Peut-être, selon votre rapporteur, que la thèse d'un retard technologique structurel important de l'Europe et de la France est excessive ; mais qu'après l'interruption du processus de rattrapage technologique des États-Unis au cours des années 80, les années 90 ont fragilisé la position européenne , du fait d'un déficit d'innovation dont les raisons seront analysées dans le troisième chapitre de ce rapport.
Et, aussi, qu'il est secondaire de trancher définitivement sur la position de l'Europe par rapport à la frontière technologique mais qu'il est essentiel, pour les politiques publiques, de considérer qu'une position ou un avantage technologiques ne sont jamais acquis et que les politiques publiques qui permettent de maintenir ou d'améliorer cette position doivent sans cesse être mobilisées ; ce que les pays européens ont certainement négligé depuis le début des années 90, comme votre rapporteur s'efforcera de le montrer dans le quatrième chapitre.
* 39 Compte tenu de salaires minimums élevés en pourcentage du salaire moyen et d'un coin fiscalo-social important.

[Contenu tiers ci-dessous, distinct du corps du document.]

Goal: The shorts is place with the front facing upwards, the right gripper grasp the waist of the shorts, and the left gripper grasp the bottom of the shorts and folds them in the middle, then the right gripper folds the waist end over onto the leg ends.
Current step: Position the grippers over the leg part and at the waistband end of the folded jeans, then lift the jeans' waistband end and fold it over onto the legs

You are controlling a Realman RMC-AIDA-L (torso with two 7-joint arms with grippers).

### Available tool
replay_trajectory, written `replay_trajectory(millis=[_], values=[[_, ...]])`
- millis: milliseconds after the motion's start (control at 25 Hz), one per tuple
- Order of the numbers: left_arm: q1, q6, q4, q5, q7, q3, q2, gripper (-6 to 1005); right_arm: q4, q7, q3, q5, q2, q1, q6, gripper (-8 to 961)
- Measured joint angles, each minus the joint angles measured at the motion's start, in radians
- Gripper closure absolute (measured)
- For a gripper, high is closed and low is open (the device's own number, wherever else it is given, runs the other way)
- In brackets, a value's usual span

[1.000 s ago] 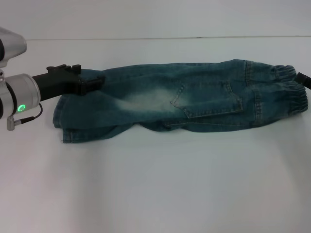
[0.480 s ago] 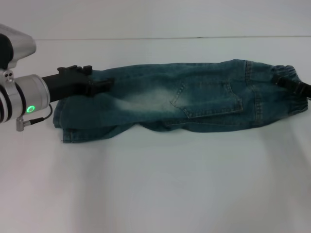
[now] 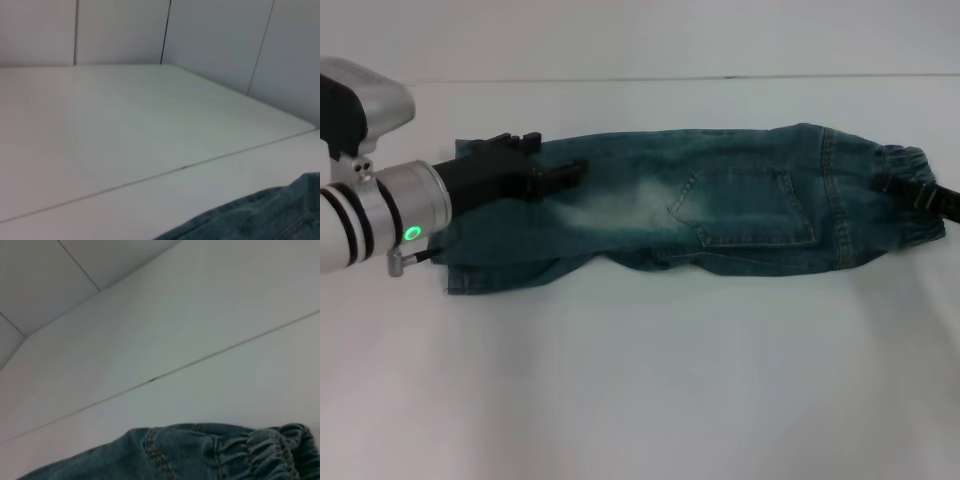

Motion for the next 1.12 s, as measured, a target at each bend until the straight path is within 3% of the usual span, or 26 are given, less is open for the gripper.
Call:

* 40 Il faut rappeler, en effet, que la productivité du travail peut se décomposer comptablement en « intensité capitalistique » (qui traduit l'augmentation de la productivité du travail due à l'augmentation du capital) et « productivité globale des facteurs » (qui traduit l'efficacité de la combinaison productive et mesure le « progrès technique »).
* 41 « The economic future of Europe », National Bureau for Economic Research, Working paper 10310 (2004).